The problem: Output exactly, with nothing added, the entries from the first line through the line with "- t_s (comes".

### Input material

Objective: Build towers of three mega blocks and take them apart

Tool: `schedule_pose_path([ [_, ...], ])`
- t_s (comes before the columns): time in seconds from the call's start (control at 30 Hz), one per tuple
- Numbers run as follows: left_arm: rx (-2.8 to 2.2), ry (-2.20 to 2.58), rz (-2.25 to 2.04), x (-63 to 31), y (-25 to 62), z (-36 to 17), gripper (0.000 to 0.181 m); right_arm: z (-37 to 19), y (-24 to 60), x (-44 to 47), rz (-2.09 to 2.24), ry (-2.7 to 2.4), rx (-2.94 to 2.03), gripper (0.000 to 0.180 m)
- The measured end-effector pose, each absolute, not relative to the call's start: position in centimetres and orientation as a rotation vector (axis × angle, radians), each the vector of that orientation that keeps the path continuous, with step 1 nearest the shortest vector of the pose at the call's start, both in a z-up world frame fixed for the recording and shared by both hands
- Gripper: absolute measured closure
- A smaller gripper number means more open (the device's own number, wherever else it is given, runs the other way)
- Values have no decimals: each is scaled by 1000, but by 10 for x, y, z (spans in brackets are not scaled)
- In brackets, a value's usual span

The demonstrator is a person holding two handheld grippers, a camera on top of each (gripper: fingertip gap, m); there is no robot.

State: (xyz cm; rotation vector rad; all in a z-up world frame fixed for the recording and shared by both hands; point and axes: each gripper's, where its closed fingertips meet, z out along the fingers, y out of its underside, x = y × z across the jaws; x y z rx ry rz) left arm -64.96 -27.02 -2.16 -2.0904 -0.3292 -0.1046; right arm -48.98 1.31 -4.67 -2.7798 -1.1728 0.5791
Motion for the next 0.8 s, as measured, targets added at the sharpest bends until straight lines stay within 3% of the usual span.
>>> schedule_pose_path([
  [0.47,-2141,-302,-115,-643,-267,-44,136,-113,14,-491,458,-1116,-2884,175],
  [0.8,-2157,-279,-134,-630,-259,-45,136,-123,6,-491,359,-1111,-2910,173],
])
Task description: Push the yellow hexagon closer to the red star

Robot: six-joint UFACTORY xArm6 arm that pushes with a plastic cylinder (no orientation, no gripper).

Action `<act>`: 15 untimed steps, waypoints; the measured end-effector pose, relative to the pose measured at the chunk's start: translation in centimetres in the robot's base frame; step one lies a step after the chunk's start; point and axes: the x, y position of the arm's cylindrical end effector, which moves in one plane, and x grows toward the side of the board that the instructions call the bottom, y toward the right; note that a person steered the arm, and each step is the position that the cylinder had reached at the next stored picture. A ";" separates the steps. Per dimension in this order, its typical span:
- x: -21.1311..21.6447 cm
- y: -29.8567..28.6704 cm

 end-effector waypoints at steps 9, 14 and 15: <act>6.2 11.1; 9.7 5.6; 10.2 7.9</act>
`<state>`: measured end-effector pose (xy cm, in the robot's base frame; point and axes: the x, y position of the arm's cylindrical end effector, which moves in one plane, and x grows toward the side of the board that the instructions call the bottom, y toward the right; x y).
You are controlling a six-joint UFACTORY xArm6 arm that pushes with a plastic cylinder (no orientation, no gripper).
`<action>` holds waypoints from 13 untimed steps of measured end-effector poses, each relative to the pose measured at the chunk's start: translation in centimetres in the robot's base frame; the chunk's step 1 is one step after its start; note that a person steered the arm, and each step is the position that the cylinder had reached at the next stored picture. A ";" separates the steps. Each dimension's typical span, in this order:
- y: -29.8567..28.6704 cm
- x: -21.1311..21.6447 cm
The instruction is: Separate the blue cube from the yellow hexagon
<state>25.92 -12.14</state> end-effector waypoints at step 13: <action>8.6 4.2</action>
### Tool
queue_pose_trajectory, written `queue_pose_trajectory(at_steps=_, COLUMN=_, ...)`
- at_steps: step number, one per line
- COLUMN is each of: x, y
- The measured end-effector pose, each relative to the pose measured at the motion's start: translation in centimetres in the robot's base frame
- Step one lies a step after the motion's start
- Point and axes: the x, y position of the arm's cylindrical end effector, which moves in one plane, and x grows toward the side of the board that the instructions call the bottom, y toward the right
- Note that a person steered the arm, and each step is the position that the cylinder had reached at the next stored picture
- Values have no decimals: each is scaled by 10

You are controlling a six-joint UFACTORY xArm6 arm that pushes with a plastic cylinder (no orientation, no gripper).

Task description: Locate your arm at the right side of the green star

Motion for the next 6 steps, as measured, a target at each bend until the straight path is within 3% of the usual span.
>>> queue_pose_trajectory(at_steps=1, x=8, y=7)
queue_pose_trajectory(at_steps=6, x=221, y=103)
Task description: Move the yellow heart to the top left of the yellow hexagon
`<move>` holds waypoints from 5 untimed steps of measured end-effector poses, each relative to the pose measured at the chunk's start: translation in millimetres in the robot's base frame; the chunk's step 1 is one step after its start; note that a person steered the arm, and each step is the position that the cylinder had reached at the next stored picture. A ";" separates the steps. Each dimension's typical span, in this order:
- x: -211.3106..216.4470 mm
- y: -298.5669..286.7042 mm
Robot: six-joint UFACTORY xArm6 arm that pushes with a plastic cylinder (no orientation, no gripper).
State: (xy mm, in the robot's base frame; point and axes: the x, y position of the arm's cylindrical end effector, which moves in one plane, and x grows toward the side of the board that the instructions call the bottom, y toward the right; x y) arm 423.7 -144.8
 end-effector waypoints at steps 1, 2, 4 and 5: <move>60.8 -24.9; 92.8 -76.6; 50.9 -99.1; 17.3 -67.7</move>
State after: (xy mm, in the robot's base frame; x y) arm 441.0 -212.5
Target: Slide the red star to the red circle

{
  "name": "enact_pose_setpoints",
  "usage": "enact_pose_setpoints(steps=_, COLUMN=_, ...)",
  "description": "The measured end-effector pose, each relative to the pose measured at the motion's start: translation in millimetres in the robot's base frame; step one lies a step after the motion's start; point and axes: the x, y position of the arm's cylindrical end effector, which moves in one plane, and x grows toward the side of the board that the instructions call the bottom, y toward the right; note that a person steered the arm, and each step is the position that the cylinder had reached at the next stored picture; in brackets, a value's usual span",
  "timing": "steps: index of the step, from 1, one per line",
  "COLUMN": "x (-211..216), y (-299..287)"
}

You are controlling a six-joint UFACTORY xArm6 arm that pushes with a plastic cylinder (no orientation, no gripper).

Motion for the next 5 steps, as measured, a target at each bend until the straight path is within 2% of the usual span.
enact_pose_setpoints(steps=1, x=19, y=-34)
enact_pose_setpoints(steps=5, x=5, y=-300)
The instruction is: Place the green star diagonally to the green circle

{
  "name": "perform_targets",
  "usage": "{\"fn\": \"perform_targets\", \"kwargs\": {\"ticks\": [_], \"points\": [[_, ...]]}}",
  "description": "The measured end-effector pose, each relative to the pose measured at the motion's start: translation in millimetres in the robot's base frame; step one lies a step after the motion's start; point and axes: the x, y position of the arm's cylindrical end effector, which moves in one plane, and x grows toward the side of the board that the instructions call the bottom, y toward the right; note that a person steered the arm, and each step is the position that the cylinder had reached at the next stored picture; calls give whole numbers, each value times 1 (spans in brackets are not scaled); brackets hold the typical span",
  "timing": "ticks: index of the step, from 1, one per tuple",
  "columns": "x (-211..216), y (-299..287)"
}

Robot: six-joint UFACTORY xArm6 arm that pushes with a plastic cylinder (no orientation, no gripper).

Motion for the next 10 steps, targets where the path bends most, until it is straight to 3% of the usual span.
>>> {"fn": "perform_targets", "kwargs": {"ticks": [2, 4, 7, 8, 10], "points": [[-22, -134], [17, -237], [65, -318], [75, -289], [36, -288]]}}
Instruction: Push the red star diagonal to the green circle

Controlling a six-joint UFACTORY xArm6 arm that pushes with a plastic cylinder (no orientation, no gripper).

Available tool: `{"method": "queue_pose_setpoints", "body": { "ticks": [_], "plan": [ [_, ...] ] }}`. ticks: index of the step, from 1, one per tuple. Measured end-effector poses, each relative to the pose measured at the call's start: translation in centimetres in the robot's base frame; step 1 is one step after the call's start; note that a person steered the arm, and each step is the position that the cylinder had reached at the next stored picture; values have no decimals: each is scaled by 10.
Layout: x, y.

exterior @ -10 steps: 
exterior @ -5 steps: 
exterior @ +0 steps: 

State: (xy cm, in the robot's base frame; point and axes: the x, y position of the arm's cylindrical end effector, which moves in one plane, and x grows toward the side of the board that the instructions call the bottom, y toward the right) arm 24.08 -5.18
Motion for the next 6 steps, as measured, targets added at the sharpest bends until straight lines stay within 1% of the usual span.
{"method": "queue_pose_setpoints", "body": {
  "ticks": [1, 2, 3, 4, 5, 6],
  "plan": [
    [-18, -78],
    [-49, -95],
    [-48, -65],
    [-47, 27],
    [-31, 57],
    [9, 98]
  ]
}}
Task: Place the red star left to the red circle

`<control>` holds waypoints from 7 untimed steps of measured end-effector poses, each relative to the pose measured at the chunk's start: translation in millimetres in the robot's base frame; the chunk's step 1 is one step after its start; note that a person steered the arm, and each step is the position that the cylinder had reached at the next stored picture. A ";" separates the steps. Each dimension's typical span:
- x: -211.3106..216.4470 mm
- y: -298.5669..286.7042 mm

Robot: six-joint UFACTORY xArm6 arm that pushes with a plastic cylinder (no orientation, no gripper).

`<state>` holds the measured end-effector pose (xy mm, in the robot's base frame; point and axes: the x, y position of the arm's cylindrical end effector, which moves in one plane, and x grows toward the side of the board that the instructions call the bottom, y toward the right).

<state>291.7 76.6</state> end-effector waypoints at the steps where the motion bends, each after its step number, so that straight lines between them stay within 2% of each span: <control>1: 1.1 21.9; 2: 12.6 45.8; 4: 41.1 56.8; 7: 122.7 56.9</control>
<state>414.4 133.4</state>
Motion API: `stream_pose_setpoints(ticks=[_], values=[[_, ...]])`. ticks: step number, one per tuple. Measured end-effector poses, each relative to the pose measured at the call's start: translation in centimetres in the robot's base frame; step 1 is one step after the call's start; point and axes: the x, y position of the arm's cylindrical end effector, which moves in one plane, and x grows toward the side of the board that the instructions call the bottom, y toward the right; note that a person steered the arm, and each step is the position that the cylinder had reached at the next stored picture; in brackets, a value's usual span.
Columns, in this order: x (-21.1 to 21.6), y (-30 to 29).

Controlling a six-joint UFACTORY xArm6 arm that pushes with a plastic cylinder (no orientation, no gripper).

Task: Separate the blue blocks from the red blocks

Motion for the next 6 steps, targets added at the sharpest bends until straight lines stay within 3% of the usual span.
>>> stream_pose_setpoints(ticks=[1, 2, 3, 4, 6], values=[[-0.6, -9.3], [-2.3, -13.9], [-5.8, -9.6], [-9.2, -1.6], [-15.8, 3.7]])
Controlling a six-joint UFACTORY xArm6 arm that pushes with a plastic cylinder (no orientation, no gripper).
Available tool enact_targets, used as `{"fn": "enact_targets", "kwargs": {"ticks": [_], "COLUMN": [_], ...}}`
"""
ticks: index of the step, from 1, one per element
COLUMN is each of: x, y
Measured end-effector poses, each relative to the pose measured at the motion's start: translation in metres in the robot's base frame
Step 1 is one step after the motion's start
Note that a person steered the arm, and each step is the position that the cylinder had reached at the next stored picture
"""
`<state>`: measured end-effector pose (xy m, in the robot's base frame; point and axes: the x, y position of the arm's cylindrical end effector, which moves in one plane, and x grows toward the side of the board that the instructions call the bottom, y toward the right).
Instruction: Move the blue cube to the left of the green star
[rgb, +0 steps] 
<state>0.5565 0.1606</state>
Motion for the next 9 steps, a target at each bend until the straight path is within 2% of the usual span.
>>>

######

Solution below:
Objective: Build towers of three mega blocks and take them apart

Tool: `schedule_pose_path([ [_, ...], ])`
- t_s (comes before the columns): time in seconds from the call's start (control at 30 Hz), one per tuple

The requested output has been produced.